Lottery BP: Unlocking Quantum Error Decoding at Scale

Yanzhang Zhu, Chen-Yu Peng, Yun Hao Chen, Yeong-Luh Ueng, Di Wu

Year: 2026
Journal: arXiv preprint
DOI: arXiv:2605.00038
arXiv: 2605.00038

To enable fault tolerance on millions of qubits in real time, scalable decoding is necessary, which motivates this paper. Existing decoding algorithms (decoders), such as clustering, matching, belief propagation (BP), and neural networks, suffer from one or more of inaccuracy, costliness, and incompatibility, upon a broad set of quantum error correction codes, such as surface code, toric code, and bivariate bicycle code. Therefore, there exists a gap between existing decoders and an ideal decoder that is accurate, fast, general, and scalable simultaneously. This paper contributes in three aspects, including decoder, decoder architecture, and decoding simulator. First, we propose Lottery BP, a decoder that introduces randomness during decoding. Lottery BP improves the decoding accuracy over BP by 2~8 orders of magnitude for topological codes. To efficiently decode multi-round measurement errors, we propose syndrome vote as a pre-processing step before Lottery BP, which compresses multiple rounds of syndromes into one. Syndrome vote increases the latency margin of decoding and mitigates the backlog problem. Second, we design a PolyQec architecture that implements Lottery BP as a local decoder and ordered statistics decoding (OSD) as a global decoder, and it is configurable for surface/toric code and X/Z check.

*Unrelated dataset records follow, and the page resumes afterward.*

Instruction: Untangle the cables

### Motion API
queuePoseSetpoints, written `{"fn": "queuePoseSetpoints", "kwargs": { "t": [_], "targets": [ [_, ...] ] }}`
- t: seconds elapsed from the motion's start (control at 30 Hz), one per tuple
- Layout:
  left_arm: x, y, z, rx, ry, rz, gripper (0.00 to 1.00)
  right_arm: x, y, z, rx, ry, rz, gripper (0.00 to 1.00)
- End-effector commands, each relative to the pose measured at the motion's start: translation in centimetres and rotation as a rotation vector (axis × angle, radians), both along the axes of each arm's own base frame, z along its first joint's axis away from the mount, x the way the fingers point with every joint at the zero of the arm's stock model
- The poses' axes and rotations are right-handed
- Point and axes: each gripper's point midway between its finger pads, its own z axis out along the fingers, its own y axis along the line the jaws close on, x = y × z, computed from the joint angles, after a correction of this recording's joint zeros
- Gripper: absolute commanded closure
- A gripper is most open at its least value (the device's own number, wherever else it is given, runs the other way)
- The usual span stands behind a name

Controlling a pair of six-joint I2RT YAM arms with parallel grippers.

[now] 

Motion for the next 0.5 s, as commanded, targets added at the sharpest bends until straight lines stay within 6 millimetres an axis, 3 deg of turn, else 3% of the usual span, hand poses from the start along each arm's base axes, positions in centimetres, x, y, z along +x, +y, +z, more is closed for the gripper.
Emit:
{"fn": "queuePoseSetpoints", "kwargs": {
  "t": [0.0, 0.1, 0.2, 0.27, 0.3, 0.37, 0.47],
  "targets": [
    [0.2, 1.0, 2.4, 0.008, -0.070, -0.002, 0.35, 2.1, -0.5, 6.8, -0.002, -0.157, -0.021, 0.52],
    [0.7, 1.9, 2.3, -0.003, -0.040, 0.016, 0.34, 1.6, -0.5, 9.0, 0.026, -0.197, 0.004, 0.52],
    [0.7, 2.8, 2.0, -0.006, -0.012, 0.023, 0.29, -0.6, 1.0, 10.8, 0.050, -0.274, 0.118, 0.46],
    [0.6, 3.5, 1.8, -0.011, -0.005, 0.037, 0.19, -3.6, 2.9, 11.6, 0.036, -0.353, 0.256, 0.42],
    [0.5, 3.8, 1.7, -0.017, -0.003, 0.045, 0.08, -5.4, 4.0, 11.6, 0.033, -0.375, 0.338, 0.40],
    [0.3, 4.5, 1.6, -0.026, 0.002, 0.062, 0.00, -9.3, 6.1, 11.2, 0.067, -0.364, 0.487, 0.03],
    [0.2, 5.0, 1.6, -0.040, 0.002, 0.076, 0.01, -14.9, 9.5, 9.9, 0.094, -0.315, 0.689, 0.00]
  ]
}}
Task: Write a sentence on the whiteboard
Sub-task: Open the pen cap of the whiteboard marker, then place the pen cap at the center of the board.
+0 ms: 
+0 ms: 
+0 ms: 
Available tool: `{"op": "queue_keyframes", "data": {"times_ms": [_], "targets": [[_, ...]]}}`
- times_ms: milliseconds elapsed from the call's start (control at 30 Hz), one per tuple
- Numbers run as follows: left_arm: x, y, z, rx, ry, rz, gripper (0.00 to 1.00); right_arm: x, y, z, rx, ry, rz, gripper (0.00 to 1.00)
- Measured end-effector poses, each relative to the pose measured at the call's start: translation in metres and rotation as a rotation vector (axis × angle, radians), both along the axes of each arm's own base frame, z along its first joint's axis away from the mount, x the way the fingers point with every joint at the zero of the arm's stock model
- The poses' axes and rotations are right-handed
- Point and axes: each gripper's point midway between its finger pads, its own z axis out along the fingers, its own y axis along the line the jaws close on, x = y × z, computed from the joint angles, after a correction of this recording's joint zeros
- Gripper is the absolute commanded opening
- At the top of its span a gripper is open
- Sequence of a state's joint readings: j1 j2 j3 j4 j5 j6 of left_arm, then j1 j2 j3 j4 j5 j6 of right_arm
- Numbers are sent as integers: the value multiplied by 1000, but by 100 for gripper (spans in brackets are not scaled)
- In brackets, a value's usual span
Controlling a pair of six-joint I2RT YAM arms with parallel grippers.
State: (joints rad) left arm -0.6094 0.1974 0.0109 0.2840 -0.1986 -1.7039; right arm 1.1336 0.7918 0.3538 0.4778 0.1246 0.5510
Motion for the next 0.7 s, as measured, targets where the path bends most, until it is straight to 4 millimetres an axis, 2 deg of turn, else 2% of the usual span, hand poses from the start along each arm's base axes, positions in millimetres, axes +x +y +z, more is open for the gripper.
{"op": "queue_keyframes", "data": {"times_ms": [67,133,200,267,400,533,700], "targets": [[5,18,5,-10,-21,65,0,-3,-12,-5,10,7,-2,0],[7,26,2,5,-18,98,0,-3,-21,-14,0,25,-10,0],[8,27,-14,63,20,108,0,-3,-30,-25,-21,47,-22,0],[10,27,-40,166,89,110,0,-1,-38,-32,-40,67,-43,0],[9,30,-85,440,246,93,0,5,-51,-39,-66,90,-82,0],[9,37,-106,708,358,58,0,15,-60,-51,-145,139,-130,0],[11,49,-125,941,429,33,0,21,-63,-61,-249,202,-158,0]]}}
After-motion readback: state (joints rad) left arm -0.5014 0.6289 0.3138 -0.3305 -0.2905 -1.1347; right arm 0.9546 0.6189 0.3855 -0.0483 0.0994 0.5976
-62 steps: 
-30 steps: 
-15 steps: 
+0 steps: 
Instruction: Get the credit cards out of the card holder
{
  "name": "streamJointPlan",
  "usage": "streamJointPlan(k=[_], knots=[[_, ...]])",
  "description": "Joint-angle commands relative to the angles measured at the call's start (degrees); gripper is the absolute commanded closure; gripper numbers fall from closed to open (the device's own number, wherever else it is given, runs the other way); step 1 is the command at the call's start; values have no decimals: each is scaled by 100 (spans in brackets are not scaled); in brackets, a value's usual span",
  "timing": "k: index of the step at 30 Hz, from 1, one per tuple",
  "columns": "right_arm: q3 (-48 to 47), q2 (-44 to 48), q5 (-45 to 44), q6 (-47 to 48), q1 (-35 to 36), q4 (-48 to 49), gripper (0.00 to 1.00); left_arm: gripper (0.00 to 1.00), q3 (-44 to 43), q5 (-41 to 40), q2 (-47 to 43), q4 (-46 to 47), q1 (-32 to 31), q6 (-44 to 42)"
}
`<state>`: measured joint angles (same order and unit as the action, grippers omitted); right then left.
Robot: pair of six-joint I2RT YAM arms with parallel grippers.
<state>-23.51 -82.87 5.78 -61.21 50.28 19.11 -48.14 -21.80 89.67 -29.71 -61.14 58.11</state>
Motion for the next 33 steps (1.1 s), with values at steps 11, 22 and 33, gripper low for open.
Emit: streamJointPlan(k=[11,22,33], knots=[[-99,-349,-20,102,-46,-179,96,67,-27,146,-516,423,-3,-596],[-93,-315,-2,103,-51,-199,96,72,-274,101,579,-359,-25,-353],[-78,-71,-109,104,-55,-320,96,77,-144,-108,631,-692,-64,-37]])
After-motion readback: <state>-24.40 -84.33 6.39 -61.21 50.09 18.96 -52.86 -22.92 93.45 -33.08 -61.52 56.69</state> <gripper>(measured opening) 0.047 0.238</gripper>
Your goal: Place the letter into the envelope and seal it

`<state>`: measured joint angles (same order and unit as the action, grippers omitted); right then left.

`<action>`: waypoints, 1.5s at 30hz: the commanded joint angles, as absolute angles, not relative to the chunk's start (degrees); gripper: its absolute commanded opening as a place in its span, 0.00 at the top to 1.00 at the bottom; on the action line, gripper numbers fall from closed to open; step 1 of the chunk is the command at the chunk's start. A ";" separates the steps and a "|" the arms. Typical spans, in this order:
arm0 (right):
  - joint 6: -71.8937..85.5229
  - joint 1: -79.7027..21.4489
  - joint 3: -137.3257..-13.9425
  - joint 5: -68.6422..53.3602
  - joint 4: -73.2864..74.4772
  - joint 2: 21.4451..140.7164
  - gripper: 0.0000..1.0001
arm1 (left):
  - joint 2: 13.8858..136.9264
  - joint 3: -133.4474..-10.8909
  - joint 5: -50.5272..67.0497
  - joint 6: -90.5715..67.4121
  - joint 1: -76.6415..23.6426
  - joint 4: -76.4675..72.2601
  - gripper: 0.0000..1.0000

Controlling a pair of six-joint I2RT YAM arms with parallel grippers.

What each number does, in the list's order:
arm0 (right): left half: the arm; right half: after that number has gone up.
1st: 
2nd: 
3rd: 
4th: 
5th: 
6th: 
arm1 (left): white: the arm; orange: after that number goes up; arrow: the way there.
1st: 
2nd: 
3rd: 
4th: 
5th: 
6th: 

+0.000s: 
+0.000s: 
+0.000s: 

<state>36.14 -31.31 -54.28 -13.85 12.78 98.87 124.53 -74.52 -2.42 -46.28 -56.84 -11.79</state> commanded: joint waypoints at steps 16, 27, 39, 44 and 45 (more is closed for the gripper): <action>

Since Lottery BP boosts the local decoding accuracy, PolyQec invokes the costly global OSD decoder less frequently over BP+OSD to enhance the scalability, e.g., 3~5 orders of magnitude less for topological codes. Third, to evaluate decoders fairly, we develop a PyTorch-based decoding simulator, Syndrilla, that modularizes the simulation pipeline and allows to extend new decoders flexibly. We formulate multiple metrics to quantify the performance of decoders and integrate them in Syndrilla. Running on GPUs, Syndrilla is 1~2 orders of magnitude faster than CPUs.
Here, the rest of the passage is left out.